## About this exercise
Where in the entries below does "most" appear? Copy every line that has it.

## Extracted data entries

▬▬▬▬▬▬

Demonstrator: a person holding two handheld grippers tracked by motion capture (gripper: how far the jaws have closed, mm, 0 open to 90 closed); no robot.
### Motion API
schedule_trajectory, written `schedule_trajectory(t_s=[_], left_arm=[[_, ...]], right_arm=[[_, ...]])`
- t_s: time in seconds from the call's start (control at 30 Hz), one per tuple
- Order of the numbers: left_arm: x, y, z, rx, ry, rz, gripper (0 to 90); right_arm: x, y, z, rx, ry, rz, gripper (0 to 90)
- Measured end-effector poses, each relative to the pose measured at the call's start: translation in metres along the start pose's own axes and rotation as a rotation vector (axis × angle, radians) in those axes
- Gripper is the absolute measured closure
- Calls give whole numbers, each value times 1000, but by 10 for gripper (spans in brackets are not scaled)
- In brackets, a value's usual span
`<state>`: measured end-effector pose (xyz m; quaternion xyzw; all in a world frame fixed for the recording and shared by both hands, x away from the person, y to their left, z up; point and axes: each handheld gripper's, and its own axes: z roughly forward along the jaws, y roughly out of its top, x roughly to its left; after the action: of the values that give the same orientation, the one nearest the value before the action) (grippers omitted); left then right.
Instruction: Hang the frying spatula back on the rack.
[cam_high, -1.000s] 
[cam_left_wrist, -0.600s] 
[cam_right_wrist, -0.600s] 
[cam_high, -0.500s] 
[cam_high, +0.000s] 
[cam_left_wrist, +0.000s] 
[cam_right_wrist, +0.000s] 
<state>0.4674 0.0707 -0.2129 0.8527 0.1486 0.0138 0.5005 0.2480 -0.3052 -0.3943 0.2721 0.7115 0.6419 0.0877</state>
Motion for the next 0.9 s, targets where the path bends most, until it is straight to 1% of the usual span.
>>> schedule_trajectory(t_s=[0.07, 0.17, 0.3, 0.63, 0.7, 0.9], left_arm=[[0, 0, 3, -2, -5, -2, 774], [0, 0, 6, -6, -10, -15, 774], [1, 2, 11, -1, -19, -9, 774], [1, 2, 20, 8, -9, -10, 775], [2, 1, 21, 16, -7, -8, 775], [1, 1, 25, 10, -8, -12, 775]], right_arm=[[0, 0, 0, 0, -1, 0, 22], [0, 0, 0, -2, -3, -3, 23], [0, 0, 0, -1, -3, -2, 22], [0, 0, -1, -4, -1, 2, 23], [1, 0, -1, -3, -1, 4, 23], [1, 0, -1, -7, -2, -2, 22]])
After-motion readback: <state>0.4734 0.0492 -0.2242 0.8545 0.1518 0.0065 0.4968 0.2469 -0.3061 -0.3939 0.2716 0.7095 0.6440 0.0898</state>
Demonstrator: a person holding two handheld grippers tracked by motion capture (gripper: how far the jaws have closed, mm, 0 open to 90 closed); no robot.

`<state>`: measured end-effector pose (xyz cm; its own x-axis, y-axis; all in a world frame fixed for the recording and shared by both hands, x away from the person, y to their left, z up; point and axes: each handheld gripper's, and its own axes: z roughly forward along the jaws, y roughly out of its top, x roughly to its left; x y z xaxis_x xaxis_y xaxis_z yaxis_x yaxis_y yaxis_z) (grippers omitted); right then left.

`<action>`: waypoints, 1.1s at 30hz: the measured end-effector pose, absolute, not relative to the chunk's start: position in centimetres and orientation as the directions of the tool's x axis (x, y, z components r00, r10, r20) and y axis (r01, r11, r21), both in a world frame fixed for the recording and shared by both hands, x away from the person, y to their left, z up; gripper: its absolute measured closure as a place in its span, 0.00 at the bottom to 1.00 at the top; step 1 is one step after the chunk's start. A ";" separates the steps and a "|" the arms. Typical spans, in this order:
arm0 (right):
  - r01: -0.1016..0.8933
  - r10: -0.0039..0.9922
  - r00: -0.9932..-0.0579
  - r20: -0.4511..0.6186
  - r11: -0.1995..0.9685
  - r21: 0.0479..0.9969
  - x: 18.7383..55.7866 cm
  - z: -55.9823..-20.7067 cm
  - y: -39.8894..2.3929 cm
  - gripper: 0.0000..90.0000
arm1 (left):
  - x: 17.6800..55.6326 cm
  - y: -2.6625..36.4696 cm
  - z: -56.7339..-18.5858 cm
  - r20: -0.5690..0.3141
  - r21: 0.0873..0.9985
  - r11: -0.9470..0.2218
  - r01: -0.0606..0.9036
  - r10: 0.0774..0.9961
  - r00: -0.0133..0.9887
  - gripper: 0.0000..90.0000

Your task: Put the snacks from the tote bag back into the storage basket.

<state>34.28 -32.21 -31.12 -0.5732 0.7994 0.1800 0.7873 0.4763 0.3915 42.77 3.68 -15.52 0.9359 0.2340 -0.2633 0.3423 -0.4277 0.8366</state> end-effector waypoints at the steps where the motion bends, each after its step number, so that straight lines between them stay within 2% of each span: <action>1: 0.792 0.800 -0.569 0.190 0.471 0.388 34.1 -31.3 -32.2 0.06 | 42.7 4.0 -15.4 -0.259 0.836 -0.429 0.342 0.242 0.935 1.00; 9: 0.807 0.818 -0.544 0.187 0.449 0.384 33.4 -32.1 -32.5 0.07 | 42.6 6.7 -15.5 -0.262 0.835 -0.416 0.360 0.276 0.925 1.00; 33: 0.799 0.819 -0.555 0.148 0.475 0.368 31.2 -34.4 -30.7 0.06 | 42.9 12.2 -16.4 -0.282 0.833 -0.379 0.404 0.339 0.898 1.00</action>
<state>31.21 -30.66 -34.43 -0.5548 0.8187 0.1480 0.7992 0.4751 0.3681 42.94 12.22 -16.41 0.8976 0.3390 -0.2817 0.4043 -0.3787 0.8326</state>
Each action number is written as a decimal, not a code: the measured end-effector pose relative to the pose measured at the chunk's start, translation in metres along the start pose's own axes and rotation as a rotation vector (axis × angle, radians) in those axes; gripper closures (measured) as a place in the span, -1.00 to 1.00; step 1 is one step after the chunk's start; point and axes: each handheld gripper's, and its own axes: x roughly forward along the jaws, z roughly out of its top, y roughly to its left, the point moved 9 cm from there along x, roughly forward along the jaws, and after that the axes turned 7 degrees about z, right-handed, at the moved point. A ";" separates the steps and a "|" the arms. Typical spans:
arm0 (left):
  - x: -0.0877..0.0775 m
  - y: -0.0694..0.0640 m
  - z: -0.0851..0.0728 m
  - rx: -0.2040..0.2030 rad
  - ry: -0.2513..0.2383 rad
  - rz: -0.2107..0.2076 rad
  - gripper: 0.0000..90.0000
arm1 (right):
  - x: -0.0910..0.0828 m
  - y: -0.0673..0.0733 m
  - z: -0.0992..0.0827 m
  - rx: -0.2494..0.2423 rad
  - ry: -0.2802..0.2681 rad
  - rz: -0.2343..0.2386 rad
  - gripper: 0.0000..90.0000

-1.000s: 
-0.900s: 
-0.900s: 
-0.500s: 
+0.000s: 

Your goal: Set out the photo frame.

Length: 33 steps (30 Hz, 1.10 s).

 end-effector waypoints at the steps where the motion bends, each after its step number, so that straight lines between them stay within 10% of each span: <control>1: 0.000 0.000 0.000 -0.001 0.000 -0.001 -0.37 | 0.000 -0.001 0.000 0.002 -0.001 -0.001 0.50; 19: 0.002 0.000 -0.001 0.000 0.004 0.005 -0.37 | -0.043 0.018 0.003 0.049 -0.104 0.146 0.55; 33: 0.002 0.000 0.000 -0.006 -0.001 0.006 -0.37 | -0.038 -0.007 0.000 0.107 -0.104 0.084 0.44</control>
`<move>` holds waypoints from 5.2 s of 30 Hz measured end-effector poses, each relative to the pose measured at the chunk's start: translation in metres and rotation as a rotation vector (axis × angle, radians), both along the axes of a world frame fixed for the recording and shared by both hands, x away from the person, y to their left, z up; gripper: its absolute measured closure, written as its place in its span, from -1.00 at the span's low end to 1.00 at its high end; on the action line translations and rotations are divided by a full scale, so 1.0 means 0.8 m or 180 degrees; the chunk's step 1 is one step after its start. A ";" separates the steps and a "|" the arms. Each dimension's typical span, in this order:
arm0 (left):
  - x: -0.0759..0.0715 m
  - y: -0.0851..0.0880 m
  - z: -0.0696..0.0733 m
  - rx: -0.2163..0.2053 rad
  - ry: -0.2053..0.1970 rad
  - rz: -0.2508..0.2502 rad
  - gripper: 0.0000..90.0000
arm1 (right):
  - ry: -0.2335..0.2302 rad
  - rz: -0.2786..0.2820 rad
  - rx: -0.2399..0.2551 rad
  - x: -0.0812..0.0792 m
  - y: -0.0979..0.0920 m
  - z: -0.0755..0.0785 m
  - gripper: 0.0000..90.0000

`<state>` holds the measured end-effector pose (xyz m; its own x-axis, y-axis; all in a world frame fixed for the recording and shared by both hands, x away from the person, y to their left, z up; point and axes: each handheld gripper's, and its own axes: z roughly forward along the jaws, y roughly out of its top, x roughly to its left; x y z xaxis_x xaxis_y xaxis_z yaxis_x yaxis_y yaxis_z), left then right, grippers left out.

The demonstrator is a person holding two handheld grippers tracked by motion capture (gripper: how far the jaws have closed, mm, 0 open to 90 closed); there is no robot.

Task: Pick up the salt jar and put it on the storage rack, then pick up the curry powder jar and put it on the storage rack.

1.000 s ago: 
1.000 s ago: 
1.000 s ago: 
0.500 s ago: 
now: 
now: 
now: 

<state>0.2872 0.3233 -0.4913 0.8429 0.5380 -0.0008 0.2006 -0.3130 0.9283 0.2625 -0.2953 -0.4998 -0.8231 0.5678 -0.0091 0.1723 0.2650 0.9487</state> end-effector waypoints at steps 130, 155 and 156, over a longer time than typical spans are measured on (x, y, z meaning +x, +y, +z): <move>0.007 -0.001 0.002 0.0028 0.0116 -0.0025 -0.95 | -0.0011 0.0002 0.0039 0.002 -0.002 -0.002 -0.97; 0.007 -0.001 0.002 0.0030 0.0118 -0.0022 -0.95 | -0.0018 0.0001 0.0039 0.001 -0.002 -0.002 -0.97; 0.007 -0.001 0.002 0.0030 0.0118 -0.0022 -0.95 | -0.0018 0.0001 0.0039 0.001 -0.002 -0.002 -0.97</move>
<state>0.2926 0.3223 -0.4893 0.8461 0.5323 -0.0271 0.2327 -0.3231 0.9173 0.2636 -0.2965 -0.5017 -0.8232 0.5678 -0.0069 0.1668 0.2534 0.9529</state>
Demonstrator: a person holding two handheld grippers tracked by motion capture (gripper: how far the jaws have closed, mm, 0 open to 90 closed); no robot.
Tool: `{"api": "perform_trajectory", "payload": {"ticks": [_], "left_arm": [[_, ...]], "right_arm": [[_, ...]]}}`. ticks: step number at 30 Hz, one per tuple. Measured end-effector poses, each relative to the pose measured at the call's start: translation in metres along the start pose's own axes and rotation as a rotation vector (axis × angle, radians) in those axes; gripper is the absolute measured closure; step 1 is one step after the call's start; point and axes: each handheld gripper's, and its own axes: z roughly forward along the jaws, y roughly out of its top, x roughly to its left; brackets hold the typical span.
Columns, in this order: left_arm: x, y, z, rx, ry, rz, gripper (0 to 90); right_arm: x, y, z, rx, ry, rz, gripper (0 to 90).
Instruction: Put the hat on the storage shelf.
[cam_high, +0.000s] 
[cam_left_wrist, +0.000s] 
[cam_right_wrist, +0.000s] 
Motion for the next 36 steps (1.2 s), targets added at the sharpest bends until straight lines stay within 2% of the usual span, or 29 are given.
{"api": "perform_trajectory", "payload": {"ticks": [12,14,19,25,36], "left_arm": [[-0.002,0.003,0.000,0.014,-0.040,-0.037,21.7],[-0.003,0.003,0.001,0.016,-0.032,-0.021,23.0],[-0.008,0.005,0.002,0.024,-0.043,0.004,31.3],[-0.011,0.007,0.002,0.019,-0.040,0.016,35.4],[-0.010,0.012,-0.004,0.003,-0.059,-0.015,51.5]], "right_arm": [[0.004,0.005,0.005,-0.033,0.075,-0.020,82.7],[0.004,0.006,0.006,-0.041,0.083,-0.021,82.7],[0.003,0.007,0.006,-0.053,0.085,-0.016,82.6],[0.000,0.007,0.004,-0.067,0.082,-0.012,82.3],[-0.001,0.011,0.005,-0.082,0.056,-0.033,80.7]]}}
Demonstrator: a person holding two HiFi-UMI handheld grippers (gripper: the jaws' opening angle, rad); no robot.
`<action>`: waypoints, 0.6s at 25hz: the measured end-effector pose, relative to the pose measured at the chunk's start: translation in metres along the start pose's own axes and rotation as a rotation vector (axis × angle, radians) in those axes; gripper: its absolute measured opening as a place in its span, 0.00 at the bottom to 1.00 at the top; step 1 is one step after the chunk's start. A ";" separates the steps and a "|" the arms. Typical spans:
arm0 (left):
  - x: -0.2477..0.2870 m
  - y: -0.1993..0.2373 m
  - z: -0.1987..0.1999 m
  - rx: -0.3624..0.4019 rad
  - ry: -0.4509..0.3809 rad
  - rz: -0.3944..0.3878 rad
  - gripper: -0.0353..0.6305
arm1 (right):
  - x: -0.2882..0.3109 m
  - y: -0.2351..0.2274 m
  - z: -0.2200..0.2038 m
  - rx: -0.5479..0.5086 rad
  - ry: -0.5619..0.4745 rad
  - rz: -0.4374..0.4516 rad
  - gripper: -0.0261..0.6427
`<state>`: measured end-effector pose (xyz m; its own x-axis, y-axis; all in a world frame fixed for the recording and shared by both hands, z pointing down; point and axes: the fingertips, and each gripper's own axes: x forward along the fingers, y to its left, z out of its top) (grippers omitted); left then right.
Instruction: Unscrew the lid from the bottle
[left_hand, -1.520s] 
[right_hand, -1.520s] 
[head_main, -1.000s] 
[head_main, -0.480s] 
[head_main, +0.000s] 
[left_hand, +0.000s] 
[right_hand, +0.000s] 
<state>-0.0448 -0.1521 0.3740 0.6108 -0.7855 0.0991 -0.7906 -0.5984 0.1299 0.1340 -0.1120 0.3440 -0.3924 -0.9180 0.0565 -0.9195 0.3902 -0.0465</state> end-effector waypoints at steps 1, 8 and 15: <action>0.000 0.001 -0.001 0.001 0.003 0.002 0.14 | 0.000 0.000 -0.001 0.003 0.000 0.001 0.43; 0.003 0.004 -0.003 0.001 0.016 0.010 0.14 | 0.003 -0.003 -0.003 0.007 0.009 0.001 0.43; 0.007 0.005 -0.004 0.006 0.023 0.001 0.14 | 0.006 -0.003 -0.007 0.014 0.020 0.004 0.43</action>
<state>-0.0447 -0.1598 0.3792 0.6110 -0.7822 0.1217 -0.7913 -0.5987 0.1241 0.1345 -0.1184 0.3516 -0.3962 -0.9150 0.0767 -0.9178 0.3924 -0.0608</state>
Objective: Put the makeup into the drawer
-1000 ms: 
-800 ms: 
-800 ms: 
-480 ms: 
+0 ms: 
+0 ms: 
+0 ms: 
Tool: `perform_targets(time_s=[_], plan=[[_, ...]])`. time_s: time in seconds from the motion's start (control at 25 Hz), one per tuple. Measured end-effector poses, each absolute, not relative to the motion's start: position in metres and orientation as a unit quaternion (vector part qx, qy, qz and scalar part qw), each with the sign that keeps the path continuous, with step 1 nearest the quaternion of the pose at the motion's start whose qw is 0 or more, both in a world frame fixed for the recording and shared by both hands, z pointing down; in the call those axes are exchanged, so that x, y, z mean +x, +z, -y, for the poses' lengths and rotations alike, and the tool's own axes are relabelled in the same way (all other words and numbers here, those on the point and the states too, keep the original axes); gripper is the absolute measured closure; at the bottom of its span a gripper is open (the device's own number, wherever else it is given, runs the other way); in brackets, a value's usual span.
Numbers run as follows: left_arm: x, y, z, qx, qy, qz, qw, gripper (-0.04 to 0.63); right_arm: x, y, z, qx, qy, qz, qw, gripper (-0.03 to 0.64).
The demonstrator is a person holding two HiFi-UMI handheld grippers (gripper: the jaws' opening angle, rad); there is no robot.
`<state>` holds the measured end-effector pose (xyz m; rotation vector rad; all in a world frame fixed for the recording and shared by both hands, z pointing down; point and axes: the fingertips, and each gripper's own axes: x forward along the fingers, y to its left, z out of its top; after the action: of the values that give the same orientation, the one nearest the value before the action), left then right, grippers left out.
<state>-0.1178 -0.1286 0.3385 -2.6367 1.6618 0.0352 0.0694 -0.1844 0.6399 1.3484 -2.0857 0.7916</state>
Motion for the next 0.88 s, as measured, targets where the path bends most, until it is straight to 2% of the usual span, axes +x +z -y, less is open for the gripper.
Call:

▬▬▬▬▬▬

## Result for this task
Motion for the next 0.9 s, targets where the path bends most, until it is straight to 1% of the usual span.
Motion for the next 0.88 s, as measured, targets where the path bends most, until it is straight to 2% of the usual span, axes +x +z -y, less is open for the gripper.

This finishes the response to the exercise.